Se encaminaron al parking. Frida, rechazando ocupar el asiento del copiloto, se instaló en la parte trasera del coche. Les sería preciso recorrer diversas calles atestadas de juerguistas, amén de varias avenidas obstaculizadas por el incesante discurrir de los vehículos hasta abordar un desvío que los llevaría a una colina desde donde podrían contemplar la magnitud del firmamento.

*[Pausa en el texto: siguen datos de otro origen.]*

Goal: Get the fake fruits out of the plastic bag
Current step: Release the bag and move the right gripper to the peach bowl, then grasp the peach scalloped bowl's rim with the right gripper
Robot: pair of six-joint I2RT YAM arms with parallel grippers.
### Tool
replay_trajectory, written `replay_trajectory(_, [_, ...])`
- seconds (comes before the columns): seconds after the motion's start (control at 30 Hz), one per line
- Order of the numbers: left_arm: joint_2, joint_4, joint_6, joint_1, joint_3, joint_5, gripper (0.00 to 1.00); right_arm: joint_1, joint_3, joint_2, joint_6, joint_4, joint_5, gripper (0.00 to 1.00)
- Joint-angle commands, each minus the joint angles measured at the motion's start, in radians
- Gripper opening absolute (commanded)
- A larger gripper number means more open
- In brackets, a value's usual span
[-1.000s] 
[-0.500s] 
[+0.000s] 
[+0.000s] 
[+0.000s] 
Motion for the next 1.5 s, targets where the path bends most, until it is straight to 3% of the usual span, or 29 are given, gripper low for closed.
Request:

A través del retrovisor, amparada por la penumbra, Frida podía observar sin disimulo la penetrante mirada masculina: ora atenta al denso tráfico, ora enfocada hacia el rostro de la preciosa muchacha. El hombre hablaba sin cesar, haciendo alarde de esmerada dialéctica. De cuando en cuando, ella se permitía expresar algún que otro parecer. Si bien su voz no mostraba signos de inquietud, las sienes le palpitaban como si estuvieran a punto de estallar. Se regañaba a sí misma, calificándose de loca temeraria por subir al coche de un desconocido, máxime a aquella hora de la noche. Le costaba permanecer quieta en el asiento. Por suerte la oscuridad era su mejor aliada. Presa de mil emociones hubiera dado algo bueno con tal de poder encender un cigarrillo y aspirar el humo, que actuando a modo de sedante calmaría su desasosiego.
Por fin arribaron a la cima del promontorio. Transcurrida media hora, los temores de Frida se fueron disipando al observar el comportamiento correcto y educado de su acompañante. Conversaron acerca del lugar en que se encontraban, de la hermosa bahía que desde allí se divisaba en todo su esplendor: la luna llena destellaba sobre las aguas en calma, dotando de destellos ambarinos a las mismas. Como obedeciendo a un tácito acuerdo ambos se abstuvieron de formular preguntas que pudiesen romper el hechizo que los embargaba. En un  momento dado, Frida se sorprendió deseando que la noche se prolongara indefinidamente. Pasadas unas horas emprendieron el regreso. De nuevo en la ciudad acordaron irse a tomar unas copas que pusieran el colofón a tan agradable velada.

Aquella mágica noche, esculpida a fuego en la memoria de Frida, marcaría el principio de una tempestuosa relación.